Des injections d’acide dans la stratosphère : le projet controversé d’un chercheur pour refroidir la planète
Un projet inspiré par la nature
L’idée est venue à David Keith en 1991, lorsque le mont Pinatubo est entré en éruption aux Philippines. L’événement a libéré dix-sept millions de tonnes de dioxyde de soufre dans l’atmosphère, provoquant une baisse de la température moyenne dans l’hémisphère nord d’environ un degré Fahrenheit. Pour Keith, cet exemple naturel valide la possibilité de recréer intentionnellement un tel effet pour lutter contre le réchauffement climatique.
David Keith estime que cette technique, en ralentissant le réchauffement climatique d’un seul degré Celsius au cours du siècle prochain, pourrait éviter des millions de décès liés à la chaleur. Selon lui, la géo-ingénierie solaire pourrait ramener la planète à un état proche de celui d’avant l’ère industrielle.
Un projet qui divise la communauté scientifique
Malgré l’optimisme de Keith, son projet a suscité de sérieuses inquiétudes parmi les scientifiques. Beaucoup considèrent cette approche comme « dangereuse », « arrogante » et « simpliste ». L’écologiste canadien David Suzuki qualifie l’idée de pulvériser des composés soufrés pour refléter la lumière du soleil d’« arrogante et imprévisible », soulignant les conséquences potentiellement catastrophiques que le projet pourrait avoir.
Beatrice Rindevall, présidente de la Société suédoise pour la protection de la nature, partage cette inquiétude. Elle prévient que cette méthode pourrait perturber profondément le système climatique, modifier les cycles hydrologiques et intensifier les conditions météorologiques extrêmes.
Les conséquences sur la santé humaine sont également préoccupantes. Le dioxyde de soufre, un polluant bien connu, peut irriter la peau, les yeux, le nez et la gorge et provoquer des problèmes respiratoires. Shuchi Talati, fondateur de l’Alliance for Just Deliberation on Solar Geoengineering, a qualifié le projet d’« épée à double tranchant » qui, s’il pourrait réduire la souffrance humaine, pourrait aussi l’aggraver s’il était mal utilisé.
Une solution temporaire ou une fausse bonne idée ?
Les détracteurs du projet soulignent également que la géo-ingénierie pourrait détourner l’attention des véritables causes du réchauffement climatique, notamment l’utilisation continue des énergies fossiles. Frank Keutsch, ancien collaborateur de David Keith, compare la géo-ingénierie solaire stratosphérique aux opiacés : « Ils ne traitent que le symptôme et non la cause réelle. » Il met en garde contre les effets secondaires potentiels et les risques d’addiction à cette solution temporaire.
Raymond Pierrehumbert, physicien de l’atmosphère à l’université d’Oxford, va plus loin : si la géo-ingénierie était stoppée brutalement, elle pourrait provoquer une hausse massive des températures.
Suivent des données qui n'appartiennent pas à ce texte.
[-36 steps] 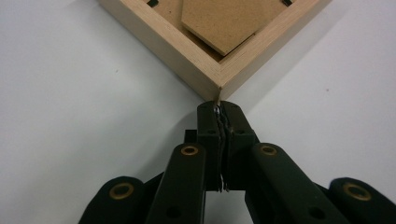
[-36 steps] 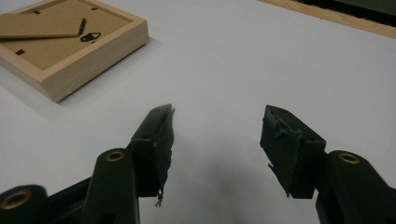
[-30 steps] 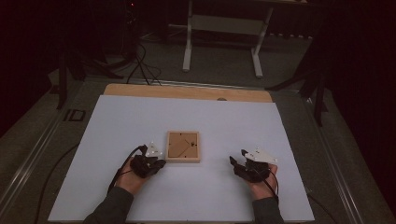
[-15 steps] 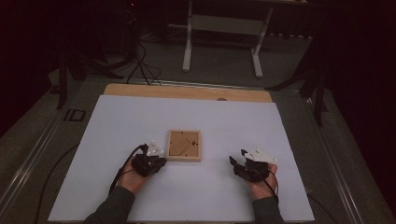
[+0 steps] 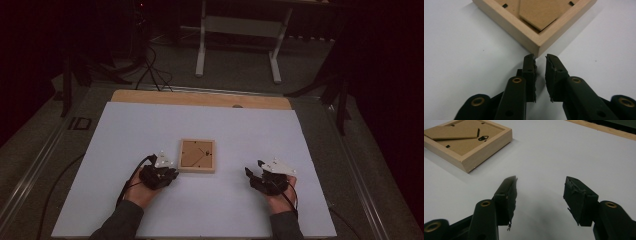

Il dénonce un « réel danger » et estime que les fonds investis devraient être réorientés vers la réduction de l’utilisation des énergies fossiles.
Un débat qui ne fait que commencer
Malgré les critiques, David Keith reste convaincu de la pertinence de son projet. Il souligne que de plus en plus de décideurs politiques prennent cette question au sérieux, citant l’exemple de Bill Gates, qui a investi dans cette technologie climatique. « Il est logique de faire des recherches et de comprendre cela », affirme Gates.
Le débat sur la géo-ingénierie solaire ne fait que commencer et ses conséquences sur l’avenir du climat mondial sont incalculables. Ce projet controversé soulève des questions fondamentales sur la responsabilité humaine envers la planète et sur les limites des interventions technologiques face aux crises environnementales.